Aim of the task:
Reproduce the data below line by line, from its first line to the line with "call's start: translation", both included, and nothing past that point.

Segment Open

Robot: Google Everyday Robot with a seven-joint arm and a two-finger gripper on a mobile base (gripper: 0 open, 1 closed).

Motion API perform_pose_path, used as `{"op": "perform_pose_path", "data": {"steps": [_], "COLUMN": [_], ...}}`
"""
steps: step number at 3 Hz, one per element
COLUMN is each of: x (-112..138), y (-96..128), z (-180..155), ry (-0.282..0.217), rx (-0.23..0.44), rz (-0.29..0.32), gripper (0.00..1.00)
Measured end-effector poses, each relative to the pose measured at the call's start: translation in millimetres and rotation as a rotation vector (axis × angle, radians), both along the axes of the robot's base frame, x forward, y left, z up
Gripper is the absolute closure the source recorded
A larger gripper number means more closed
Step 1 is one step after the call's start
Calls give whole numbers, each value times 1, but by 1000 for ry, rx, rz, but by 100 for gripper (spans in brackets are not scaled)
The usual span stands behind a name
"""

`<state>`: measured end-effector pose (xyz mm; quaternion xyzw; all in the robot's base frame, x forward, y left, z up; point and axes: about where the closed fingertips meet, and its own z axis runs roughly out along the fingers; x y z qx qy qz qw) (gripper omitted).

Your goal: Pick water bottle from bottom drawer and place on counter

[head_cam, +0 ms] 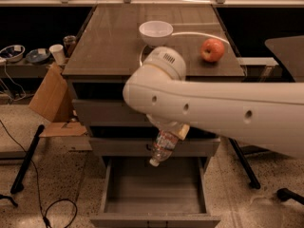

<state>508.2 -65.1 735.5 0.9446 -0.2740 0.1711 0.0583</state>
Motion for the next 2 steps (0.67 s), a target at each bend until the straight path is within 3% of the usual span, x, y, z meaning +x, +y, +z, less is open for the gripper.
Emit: {"op": "perform_pose_path", "data": {"steps": [1, 2], "x": [30, 77], "y": [-5, 17], "z": [56, 107], "ry": [-44, -76], "rx": [-12, -15], "rz": [15, 97], "gripper": [100, 100]}}
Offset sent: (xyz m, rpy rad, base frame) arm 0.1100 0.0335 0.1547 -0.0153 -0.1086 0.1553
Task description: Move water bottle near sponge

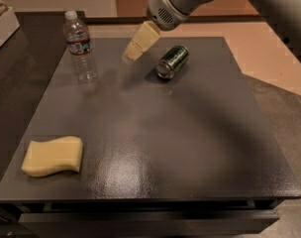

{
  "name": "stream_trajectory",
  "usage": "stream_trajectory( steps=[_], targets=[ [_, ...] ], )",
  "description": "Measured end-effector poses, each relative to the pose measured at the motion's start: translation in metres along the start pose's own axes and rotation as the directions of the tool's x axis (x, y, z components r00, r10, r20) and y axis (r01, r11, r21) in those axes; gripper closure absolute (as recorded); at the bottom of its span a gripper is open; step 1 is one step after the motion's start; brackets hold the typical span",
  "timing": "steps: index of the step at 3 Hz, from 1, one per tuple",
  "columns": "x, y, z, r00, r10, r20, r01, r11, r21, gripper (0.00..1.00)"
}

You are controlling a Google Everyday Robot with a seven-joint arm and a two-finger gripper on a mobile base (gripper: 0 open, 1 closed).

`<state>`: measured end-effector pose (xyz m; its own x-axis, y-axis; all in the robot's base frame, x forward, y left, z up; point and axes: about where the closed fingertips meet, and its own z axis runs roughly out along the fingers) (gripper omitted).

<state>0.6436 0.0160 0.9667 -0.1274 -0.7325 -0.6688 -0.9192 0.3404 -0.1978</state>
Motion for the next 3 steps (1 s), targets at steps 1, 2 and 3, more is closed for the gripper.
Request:
stream_trajectory(
  steps=[1, 2, 3],
  targets=[
    [-0.039, 0.000, 0.030, 0.998, -0.003, 0.071, 0.004, 0.9998, -0.017, 0.00],
    [-0.073, 0.002, 0.059, 0.992, 0.003, 0.124, -0.001, 0.9999, -0.015, 0.00],
    [-0.095, 0.007, 0.084, 0.987, 0.024, 0.161, -0.024, 0.9997, -0.004, 0.00]
  ],
)
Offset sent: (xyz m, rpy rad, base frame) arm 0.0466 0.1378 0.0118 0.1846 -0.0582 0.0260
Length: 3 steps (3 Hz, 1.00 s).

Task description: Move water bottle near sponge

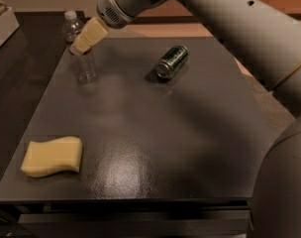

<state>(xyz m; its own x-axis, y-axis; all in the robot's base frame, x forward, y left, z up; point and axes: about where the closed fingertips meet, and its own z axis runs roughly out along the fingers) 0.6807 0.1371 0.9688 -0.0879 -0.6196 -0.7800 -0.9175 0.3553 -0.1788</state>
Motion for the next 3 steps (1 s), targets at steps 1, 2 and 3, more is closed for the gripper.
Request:
stream_trajectory(
  steps=[1, 2, 3],
  targets=[
    [-0.009, 0.001, 0.024, 1.000, 0.020, 0.009, -0.021, 0.9997, 0.016, 0.00],
    [-0.012, 0.006, 0.041, 1.000, 0.027, 0.009, -0.027, 0.9996, 0.003, 0.00],
    [-0.019, 0.017, 0.051, 1.000, 0.013, 0.014, -0.013, 0.9990, -0.044, 0.15]
  ],
)
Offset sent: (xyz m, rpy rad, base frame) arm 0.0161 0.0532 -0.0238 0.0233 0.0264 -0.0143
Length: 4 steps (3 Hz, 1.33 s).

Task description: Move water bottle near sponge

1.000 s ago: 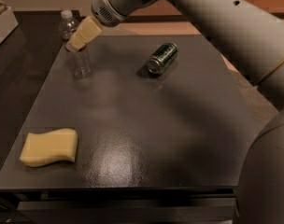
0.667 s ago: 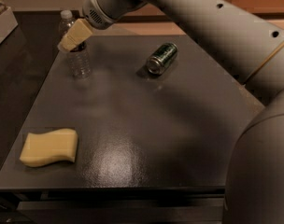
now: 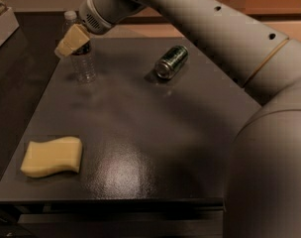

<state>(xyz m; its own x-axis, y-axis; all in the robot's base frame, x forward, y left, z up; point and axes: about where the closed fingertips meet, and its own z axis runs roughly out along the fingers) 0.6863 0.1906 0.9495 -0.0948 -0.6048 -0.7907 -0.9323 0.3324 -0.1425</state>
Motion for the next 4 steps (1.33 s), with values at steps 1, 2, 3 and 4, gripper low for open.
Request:
stream_trajectory(
  steps=[1, 2, 3, 4],
  targets=[
    [-0.002, 0.009, 0.002, 1.000, -0.010, 0.002, 0.010, 0.9993, -0.037, 0.39],
    [-0.002, 0.015, -0.005, 1.000, -0.011, 0.017, 0.012, 0.9982, -0.058, 0.62],
    [-0.003, 0.024, -0.022, 0.999, -0.021, 0.037, 0.024, 0.9970, -0.074, 0.85],
    [0.001, 0.042, -0.050, 0.998, -0.053, 0.042, 0.057, 0.9941, -0.093, 1.00]
  ],
)
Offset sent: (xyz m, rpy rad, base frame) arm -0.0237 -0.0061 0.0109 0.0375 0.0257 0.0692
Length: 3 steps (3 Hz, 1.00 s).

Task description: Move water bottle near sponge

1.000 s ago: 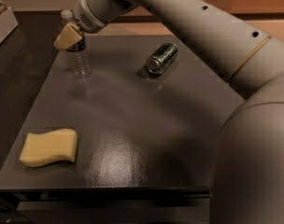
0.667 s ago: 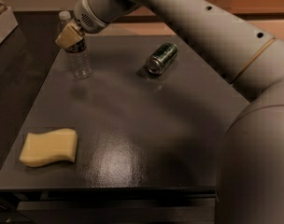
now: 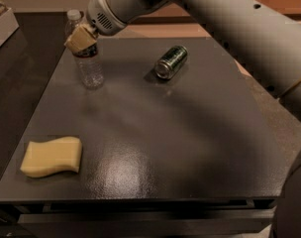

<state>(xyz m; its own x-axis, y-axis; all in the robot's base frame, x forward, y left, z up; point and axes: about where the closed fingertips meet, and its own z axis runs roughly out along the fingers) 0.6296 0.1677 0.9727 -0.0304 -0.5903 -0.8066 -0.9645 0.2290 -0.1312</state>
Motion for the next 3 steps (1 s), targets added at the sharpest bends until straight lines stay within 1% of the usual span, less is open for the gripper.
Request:
stream_trajectory(
  steps=[1, 2, 3],
  targets=[
    [0.013, 0.035, -0.034, 0.999, -0.031, -0.019, 0.030, 0.9987, -0.042, 1.00],
    [0.024, 0.066, -0.049, 0.999, -0.045, -0.018, 0.042, 0.9915, -0.123, 1.00],
    [0.030, 0.096, -0.055, 0.999, -0.045, 0.000, 0.044, 0.9801, -0.193, 1.00]
  ],
)
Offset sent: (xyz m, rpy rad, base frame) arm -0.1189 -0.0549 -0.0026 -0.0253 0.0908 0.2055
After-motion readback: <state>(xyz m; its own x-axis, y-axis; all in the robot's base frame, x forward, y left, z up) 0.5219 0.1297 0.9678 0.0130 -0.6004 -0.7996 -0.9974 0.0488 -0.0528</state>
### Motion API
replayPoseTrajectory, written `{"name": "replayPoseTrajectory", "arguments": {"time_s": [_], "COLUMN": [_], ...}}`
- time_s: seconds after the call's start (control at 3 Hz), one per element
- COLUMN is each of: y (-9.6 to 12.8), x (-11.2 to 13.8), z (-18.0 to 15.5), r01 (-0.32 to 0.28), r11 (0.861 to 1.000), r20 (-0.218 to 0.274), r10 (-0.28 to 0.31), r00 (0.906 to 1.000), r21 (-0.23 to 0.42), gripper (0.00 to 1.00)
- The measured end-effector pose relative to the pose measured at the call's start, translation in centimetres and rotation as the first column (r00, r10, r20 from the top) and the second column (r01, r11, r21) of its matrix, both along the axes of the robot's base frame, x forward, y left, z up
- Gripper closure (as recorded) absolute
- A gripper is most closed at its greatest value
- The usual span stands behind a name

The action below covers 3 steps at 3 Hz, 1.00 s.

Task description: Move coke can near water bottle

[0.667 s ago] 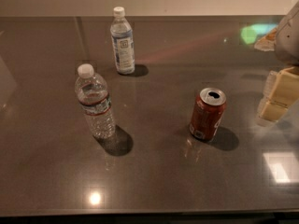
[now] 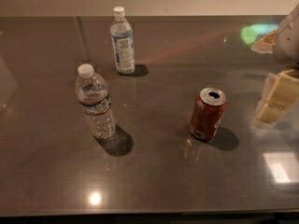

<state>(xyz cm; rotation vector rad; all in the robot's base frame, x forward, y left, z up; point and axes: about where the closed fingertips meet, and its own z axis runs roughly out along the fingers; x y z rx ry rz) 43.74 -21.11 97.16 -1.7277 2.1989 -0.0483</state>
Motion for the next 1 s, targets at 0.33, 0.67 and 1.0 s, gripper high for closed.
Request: {"name": "replayPoseTrajectory", "arguments": {"time_s": [0.33, 0.67, 1.0], "y": [1.2, 2.8, 4.3], "x": [-0.1, 0.4, 1.6], "z": [-1.5, -3.5, -5.1], "r01": [-0.038, -0.078, -0.093], "r11": [0.996, 0.982, 0.970], "r20": [-0.012, -0.011, -0.014], "r10": [0.039, 0.081, 0.098], "r00": [0.9992, 0.9967, 0.9951], "r21": [0.082, 0.170, 0.225], "gripper": [0.00, 0.00, 0.00]}}
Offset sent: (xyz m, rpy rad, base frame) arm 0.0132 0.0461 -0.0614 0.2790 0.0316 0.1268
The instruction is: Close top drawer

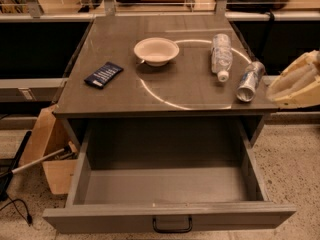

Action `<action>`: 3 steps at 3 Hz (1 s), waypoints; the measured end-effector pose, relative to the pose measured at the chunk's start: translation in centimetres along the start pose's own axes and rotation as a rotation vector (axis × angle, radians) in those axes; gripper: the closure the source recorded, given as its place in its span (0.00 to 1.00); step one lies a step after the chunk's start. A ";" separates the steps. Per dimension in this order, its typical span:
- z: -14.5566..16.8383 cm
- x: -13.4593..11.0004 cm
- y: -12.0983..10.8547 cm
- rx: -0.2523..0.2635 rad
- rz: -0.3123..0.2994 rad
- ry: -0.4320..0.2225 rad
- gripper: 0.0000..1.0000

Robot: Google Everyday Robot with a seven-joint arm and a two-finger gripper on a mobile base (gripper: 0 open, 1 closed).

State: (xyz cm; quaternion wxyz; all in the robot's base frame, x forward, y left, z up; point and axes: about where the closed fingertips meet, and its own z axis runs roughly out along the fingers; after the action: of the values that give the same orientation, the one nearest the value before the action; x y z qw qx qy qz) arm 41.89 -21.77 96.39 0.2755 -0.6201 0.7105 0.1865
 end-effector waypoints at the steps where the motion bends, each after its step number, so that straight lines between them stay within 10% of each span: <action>1: 0.2 -0.3 0.9 -0.059 0.013 -0.129 1.00; 3: -0.7 -1.0 5.4 0.096 -0.045 -0.047 1.00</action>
Offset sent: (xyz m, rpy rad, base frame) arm -0.0590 0.0041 0.0112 0.0729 -0.0582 0.0133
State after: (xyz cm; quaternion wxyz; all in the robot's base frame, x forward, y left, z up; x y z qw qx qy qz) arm 36.54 -20.59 97.14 0.3256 -0.6177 0.6976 0.1606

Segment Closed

Completed exercise:
Robot: Google Everyday Robot with a seven-joint arm and a two-finger gripper on a mobile base (gripper: 0 open, 1 closed).

Motion API perform_pose_path, used as `{"op": "perform_pose_path", "data": {"steps": [_], "COLUMN": [_], ...}}`
"""
steps: step number at 3 Hz, one per element
COLUMN is each of: x (-112..138), y (-96..128), z (-180..155), ry (-0.282..0.217), rx (-0.23..0.44), rz (-0.29..0.32), gripper (0.00..1.00)
Measured end-effector poses, each relative to the pose measured at the call's start: translation in millimetres and rotation as a rotation vector (axis × angle, radians), both along the axes of the robot's base frame, x forward, y left, z up

The output shown is complete.